The correct option is D $9\text{J}$

Since the force is constant here, work done by the force will be given by
$W=\overrightarrow{F}.\overrightarrow{d}...\left(i\right)$
where displacement is given as $\overrightarrow{d}=\overrightarrow{r_2}-\overrightarrow{r_1}$
$\&{\overrightarrow{r}}_i$ represents the position vector of particle.
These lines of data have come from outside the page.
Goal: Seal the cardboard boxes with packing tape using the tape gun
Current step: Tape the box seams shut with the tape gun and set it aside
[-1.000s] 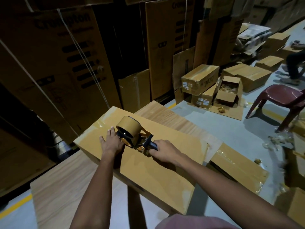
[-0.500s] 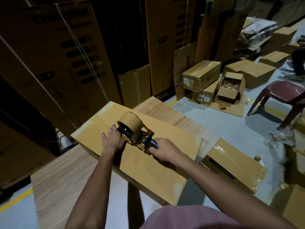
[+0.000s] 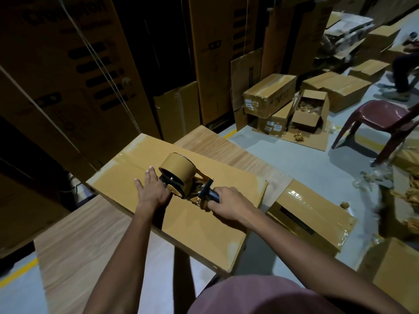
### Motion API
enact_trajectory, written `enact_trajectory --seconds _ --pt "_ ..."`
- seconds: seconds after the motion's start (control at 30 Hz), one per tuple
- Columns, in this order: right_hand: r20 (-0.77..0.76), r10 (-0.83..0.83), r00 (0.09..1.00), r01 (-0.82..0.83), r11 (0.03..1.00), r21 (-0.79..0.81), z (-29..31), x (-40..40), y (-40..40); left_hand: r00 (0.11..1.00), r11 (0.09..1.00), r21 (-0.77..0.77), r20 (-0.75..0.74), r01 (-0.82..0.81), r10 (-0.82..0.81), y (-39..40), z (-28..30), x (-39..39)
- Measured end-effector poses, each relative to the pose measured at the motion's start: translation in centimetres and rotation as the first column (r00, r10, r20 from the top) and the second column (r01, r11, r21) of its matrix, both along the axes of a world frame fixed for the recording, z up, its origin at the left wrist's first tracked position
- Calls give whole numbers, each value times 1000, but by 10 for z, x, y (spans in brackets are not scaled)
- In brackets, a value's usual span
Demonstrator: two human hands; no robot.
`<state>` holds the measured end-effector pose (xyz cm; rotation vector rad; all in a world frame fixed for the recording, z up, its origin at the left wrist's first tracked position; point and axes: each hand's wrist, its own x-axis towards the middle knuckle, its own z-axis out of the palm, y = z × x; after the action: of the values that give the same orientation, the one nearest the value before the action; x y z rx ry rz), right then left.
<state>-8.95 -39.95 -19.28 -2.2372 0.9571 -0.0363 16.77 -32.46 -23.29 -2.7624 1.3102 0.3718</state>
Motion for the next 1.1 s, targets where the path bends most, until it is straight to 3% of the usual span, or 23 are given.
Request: enact_trajectory --seconds 0.4,0.6,0.8,0.97,1.1 --pt "-64 -1 998 4 999 43 8 -51 -4 1000 1000 -15 -29 -9 9 -4 7 -7" --pt "-45 14 999 -15 1000 -17 15 -52 4 985 984 -40 -15 173 -174 -8 -8 -38" --pt "-60 29 998 -28 999 18 18 -54 3 989 989 0 -18 150 -150 -10 -3 -41" --pt "-92 27 995 -23 999 41 14 -86 0 995 997 -67 -90 45 -51 -15 9 -67" --pt "-97 19 995 -17 1000 20 9 -97 5 987 992 -109 -141 66 -81 -15 12 -91"
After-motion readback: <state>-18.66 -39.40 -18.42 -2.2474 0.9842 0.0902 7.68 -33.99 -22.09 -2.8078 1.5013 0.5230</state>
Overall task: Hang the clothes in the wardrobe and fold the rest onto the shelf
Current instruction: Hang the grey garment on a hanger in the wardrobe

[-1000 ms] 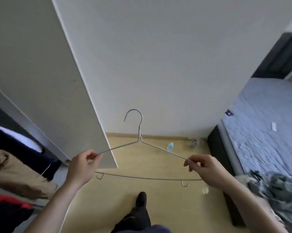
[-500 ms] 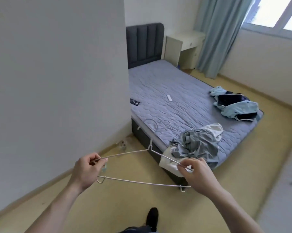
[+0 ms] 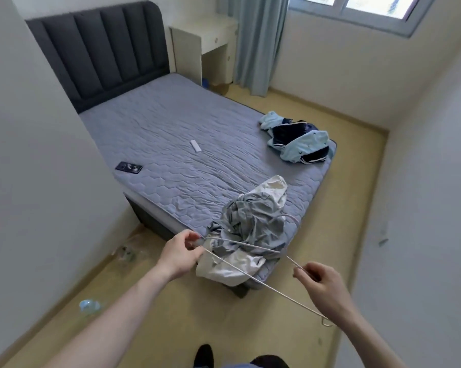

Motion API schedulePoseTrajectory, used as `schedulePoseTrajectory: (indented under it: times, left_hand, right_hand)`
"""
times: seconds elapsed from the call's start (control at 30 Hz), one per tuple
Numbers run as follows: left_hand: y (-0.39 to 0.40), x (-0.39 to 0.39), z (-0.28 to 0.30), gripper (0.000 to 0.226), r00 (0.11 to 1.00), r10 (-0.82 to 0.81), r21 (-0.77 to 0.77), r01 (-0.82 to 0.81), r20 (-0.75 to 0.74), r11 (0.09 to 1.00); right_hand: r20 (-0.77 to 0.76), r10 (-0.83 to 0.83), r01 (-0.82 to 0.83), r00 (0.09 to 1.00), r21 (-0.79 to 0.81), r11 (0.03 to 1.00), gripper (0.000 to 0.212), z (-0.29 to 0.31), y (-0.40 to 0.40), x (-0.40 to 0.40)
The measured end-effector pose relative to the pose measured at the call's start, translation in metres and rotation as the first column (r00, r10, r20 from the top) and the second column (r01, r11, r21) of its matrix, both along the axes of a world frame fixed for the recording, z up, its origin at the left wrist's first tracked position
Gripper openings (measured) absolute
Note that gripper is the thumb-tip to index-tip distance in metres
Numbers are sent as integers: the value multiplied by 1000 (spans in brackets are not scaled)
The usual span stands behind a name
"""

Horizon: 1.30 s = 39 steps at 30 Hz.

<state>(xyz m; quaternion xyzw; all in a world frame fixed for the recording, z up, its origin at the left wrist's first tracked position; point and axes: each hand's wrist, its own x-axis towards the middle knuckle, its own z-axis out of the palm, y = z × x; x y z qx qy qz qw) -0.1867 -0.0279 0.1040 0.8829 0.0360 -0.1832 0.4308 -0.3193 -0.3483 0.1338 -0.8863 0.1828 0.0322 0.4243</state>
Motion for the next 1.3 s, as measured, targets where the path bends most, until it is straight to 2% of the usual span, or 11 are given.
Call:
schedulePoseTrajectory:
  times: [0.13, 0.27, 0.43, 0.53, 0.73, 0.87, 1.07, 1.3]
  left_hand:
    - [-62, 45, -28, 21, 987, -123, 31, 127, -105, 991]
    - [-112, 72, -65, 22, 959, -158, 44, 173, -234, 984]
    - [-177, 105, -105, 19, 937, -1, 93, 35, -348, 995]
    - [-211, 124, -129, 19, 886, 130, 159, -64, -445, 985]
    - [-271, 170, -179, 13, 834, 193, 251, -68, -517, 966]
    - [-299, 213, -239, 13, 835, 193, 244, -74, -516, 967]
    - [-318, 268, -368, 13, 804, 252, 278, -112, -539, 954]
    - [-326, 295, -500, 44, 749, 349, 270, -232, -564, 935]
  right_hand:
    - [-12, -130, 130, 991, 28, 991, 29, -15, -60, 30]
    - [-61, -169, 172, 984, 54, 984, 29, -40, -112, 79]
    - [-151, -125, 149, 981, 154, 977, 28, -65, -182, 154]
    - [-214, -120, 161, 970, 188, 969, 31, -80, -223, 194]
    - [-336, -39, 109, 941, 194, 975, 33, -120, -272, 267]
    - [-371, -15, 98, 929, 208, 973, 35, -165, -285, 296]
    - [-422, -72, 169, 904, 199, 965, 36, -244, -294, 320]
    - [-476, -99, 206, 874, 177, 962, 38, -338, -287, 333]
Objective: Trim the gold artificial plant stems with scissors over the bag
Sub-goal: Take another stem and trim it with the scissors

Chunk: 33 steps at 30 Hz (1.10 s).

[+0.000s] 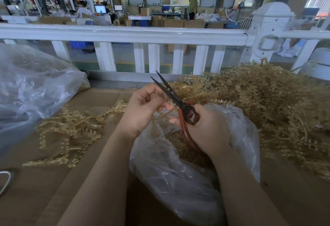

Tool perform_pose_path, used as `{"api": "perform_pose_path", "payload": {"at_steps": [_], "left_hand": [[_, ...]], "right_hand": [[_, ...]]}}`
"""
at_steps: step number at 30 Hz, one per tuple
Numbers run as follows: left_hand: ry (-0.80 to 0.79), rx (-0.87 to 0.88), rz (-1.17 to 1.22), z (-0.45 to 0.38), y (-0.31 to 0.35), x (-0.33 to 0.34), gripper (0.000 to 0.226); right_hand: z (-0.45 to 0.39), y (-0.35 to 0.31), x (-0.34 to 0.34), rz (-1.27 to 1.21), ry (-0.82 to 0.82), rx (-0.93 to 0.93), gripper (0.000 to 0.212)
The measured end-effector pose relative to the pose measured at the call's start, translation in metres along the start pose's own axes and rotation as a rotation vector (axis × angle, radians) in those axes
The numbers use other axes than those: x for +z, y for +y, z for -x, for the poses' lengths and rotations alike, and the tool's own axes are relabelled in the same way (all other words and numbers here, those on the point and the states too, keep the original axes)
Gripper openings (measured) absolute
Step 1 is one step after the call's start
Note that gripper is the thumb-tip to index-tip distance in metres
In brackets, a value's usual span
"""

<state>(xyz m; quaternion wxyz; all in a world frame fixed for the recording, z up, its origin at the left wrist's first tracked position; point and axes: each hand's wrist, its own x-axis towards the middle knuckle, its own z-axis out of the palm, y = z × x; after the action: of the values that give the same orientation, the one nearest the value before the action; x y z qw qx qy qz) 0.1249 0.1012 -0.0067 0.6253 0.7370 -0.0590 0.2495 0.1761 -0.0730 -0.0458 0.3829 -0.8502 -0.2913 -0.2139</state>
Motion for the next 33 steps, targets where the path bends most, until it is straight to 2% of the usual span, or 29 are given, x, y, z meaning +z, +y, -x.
{"api": "perform_pose_path", "payload": {"at_steps": [9, 19, 22, 25, 27, 30, 33], "left_hand": [[-0.008, -0.004, 0.005, -0.001, 0.000, 0.000, 0.016], [0.029, -0.018, 0.014, -0.002, -0.002, -0.005, 0.012], [0.049, -0.048, 0.034, -0.002, -0.001, -0.006, 0.012], [0.065, -0.070, 0.028, -0.002, -0.001, -0.005, 0.008], [0.057, -0.079, 0.009, -0.004, -0.001, -0.003, 0.008], [0.025, -0.092, -0.007, -0.005, 0.000, 0.003, 0.010], [0.008, -0.086, 0.029, -0.004, 0.002, 0.008, 0.010]], "right_hand": [[0.001, -0.004, -0.002, 0.001, 0.073, -0.034, 0.048], [0.000, -0.003, 0.000, -0.054, 0.049, -0.038, 0.046], [-0.001, -0.002, 0.002, -0.119, 0.008, 0.046, 0.046], [-0.004, -0.006, -0.002, -0.282, -0.057, 0.201, 0.057], [-0.006, -0.006, -0.004, -0.395, -0.101, 0.263, 0.048], [-0.008, -0.007, -0.003, -0.506, -0.145, 0.327, 0.016], [-0.009, -0.010, -0.003, -0.580, -0.164, 0.385, 0.008]]}}
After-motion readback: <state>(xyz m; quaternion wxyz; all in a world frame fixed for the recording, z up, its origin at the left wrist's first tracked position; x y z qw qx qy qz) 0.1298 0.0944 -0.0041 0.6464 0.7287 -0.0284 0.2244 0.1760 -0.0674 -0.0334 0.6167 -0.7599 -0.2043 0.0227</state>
Given, $\overrightarrow{F}=3\hat{i}+\hat{j}\text{N}$
$\overrightarrow{r_2}=4\hat{i}+3\hat{j}-\hat{k}\text{m}\&\overrightarrow{r_1}=2\hat{i}+\hat{k}\text{m}$
$\overrightarrow{d}=\overrightarrow{r_2}-\overrightarrow{r_1}$
$=2\hat{i}+3\hat{j}-2\hat{k}\text{m}$
From Eq.$\left(i\right)$ we get,
$W=(3\hat{i}+\hat{j}).(2\hat{i}+3\hat{j}-2\hat{k})$
$\Rightarrow W=(3\times 2)+(1\times 3)+(0\times (-2\left)\right)$
$\therefore W=9\text{J}$
Work done by the force is $9\text{J}$.